##### DATA SECTION
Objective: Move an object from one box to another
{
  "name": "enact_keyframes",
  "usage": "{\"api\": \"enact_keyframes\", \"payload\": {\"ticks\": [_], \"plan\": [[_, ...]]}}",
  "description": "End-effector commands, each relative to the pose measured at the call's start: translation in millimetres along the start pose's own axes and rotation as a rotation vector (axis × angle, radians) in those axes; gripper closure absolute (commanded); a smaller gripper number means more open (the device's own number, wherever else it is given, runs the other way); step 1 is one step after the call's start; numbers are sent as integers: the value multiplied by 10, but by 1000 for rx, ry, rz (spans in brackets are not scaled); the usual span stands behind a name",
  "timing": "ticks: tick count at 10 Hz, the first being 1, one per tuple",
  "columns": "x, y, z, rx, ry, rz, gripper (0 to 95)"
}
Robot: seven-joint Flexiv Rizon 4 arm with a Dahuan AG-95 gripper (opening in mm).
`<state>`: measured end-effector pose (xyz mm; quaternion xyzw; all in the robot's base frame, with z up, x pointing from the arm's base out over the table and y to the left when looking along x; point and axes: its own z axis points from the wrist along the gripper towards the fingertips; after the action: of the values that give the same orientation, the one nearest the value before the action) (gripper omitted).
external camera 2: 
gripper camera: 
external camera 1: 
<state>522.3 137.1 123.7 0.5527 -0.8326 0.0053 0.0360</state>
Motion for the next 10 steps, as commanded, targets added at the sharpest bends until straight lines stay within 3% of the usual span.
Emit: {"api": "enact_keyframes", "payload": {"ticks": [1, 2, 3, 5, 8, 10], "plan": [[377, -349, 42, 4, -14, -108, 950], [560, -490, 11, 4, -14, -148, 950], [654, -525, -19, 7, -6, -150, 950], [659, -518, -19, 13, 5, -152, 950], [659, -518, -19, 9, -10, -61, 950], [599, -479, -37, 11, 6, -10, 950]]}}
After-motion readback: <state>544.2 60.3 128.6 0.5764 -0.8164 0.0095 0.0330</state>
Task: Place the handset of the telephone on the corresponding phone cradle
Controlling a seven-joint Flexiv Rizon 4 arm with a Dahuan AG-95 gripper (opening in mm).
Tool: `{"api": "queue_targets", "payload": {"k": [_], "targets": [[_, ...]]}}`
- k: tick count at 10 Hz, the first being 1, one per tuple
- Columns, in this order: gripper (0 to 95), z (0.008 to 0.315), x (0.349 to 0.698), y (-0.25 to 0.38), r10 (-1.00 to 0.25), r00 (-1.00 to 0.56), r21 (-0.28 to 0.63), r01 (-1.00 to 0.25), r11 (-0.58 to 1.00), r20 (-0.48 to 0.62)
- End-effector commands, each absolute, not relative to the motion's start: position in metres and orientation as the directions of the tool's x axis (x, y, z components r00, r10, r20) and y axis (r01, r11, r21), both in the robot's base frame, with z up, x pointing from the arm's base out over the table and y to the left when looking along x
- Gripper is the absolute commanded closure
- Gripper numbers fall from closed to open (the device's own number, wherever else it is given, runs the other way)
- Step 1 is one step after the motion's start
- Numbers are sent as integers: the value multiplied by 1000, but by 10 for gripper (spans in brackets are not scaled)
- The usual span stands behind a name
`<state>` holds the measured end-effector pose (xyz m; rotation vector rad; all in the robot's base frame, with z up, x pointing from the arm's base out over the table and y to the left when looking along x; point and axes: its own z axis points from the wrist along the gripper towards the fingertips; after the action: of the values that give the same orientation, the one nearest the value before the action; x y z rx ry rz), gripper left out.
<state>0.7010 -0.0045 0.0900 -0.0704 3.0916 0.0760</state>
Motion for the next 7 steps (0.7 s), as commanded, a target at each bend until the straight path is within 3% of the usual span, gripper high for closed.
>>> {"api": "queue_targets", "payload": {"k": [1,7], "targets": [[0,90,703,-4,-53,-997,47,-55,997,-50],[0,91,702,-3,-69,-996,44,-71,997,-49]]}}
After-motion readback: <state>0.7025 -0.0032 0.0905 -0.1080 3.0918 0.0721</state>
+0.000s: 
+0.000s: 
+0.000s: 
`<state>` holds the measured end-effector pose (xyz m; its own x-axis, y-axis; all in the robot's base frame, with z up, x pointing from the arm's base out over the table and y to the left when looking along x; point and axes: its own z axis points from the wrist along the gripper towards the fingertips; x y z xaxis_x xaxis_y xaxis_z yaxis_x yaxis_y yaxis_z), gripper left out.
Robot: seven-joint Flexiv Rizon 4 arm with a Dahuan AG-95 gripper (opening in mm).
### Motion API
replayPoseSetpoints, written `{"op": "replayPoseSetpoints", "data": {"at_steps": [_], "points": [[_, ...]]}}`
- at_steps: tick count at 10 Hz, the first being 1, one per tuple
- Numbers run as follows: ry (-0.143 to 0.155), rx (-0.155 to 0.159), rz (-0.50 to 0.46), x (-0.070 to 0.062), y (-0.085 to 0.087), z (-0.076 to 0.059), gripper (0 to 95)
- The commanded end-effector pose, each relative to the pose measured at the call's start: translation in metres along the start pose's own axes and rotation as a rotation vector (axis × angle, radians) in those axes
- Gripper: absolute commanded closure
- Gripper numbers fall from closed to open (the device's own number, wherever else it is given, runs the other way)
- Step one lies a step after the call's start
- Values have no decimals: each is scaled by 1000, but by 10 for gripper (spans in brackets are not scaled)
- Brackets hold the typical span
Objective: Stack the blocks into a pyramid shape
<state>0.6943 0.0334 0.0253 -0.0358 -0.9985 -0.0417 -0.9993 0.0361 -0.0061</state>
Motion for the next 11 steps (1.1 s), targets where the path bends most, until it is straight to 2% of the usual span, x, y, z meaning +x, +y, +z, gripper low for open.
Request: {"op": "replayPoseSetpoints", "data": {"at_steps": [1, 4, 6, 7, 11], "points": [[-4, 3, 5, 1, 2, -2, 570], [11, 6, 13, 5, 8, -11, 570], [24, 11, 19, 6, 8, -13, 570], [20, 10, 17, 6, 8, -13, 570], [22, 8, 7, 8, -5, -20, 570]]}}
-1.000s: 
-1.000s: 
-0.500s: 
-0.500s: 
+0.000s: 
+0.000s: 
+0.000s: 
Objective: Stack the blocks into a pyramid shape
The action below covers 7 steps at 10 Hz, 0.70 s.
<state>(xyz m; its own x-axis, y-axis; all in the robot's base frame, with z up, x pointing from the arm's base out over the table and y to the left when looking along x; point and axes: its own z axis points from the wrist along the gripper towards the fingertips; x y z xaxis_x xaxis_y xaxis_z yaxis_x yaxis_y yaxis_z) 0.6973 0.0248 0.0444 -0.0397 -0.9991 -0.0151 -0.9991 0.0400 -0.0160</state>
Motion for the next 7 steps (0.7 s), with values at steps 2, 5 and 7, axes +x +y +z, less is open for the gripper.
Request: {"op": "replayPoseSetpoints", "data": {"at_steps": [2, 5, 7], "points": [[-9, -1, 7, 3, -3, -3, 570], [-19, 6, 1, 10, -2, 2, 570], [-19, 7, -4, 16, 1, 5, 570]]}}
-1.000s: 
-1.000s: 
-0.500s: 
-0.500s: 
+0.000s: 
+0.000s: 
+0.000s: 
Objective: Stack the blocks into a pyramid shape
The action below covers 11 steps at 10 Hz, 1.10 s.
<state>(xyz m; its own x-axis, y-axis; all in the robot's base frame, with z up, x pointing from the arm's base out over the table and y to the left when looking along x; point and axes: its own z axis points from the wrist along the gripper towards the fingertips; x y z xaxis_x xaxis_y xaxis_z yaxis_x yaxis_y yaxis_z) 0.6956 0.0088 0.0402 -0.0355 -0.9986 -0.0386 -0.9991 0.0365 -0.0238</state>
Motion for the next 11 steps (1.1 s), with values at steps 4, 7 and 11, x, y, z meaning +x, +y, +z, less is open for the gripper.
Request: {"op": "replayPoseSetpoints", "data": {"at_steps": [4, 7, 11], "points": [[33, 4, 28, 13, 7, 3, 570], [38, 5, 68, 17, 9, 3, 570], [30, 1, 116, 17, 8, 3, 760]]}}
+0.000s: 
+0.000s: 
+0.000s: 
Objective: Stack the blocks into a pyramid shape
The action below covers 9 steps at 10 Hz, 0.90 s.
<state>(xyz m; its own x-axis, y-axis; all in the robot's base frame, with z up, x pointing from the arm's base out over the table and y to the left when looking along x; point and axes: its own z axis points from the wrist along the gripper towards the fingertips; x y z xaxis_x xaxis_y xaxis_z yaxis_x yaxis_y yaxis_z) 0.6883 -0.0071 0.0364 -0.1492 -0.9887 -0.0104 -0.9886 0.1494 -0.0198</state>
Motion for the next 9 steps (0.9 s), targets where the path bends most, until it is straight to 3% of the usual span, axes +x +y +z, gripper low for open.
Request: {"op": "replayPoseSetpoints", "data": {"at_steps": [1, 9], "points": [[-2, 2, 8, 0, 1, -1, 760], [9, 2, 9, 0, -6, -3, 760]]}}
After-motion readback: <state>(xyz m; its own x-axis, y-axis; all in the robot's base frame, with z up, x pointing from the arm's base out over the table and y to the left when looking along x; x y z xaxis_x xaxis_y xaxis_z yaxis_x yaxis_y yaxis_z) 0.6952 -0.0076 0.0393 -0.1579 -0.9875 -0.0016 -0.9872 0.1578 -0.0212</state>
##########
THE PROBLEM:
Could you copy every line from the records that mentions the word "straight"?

TASK RESPONSE:
Motion for the next 10 steps, as commanded, targets added at the sharpest bends until straight lines stay within 3% of the usual span.
Motion for the next 7 steps (0.7 s), as commanded, a target at each bend until the straight path is within 3% of the usual span, gripper high for closed.
Motion for the next 11 steps (1.1 s), targets where the path bends most, until it is straight to 2% of the usual span, x, y, z meaning +x, +y, +z, gripper low for open.
Motion for the next 9 steps (0.9 s), targets where the path bends most, until it is straight to 3% of the usual span, axes +x +y +z, gripper low for open.

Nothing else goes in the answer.